* **WHAT IS EXPECTED**:
Restate the whole listing word for word, missing no line.

* **INFORMATION SUPPLIED**:
- Opening Delimiter -

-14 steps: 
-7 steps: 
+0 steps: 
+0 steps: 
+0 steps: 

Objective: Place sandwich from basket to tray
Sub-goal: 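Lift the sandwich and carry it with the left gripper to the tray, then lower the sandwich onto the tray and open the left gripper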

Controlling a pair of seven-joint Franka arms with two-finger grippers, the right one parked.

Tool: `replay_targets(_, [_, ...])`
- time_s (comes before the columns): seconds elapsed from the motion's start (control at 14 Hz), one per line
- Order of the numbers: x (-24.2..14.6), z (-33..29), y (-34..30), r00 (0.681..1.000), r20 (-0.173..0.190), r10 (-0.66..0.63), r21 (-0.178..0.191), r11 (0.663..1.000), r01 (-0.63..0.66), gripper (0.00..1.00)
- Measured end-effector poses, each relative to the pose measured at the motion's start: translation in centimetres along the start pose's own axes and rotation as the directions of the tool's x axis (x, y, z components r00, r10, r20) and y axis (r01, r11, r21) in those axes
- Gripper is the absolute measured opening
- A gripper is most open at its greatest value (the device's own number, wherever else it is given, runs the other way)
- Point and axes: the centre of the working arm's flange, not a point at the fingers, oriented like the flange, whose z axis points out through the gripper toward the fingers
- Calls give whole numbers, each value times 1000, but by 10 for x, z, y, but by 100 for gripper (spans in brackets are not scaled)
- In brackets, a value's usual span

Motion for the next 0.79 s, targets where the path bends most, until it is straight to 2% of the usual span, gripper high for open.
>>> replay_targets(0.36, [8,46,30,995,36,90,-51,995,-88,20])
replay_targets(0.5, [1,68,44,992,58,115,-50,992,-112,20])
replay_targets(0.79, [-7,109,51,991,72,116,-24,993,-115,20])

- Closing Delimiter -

* **SOLUTION FOR THIS TASK**:
-14 steps: 
-7 steps: 
+0 steps: 
+0 steps: 
+0 steps: 

Objective: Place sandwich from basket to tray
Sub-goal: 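Lift the sandwich and carry it with the left gripper to the tray, then lower the sandwich onto the tray and open the left gripper
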
Controlling a pair of seven-joint Franka arms with two-finger grippers, the right one parked.

Tool: `replay_targets(_, [_, ...])`
- time_s (comes before the columns): seconds elapsed from the motion's start (control at 14 Hz), one per line
- Order of the numbers: x (-24.2..14.6), z (-33..29), y (-34..30), r00 (0.681..1.000), r20 (-0.173..0.190), r10 (-0.66..0.63), r21 (-0.178..0.191), r11 (0.663..1.000), r01 (-0.63..0.66), gripper (0.00..1.00)
- Measured end-effector poses, each relative to the pose measured at the motion's start: translation in centimetres along the start pose's own axes and rotation as the directions of the tool's x axis (x, y, z components r00, r10, r20) and y axis (r01, r11, r21) in those axes
- Gripper is the absolute measured opening
- A gripper is most open at its greatest value (the device's own number, wherever else it is given, runs the other way)
- Point and axes: the centre of the working arm's flange, not a point at the fingers, oriented like the flange, whose z axis points out through the gripper toward the fingers
- Calls give whole numbers, each value times 1000, but by 10 for x, z, y, but by 100 for gripper (spans in brackets are not scaled)
- In brackets, a value's usual span

Motion for the next 0.79 s, targets where the path bends most, until it is straight to 2% of the usual span, gripper high for open.
>>> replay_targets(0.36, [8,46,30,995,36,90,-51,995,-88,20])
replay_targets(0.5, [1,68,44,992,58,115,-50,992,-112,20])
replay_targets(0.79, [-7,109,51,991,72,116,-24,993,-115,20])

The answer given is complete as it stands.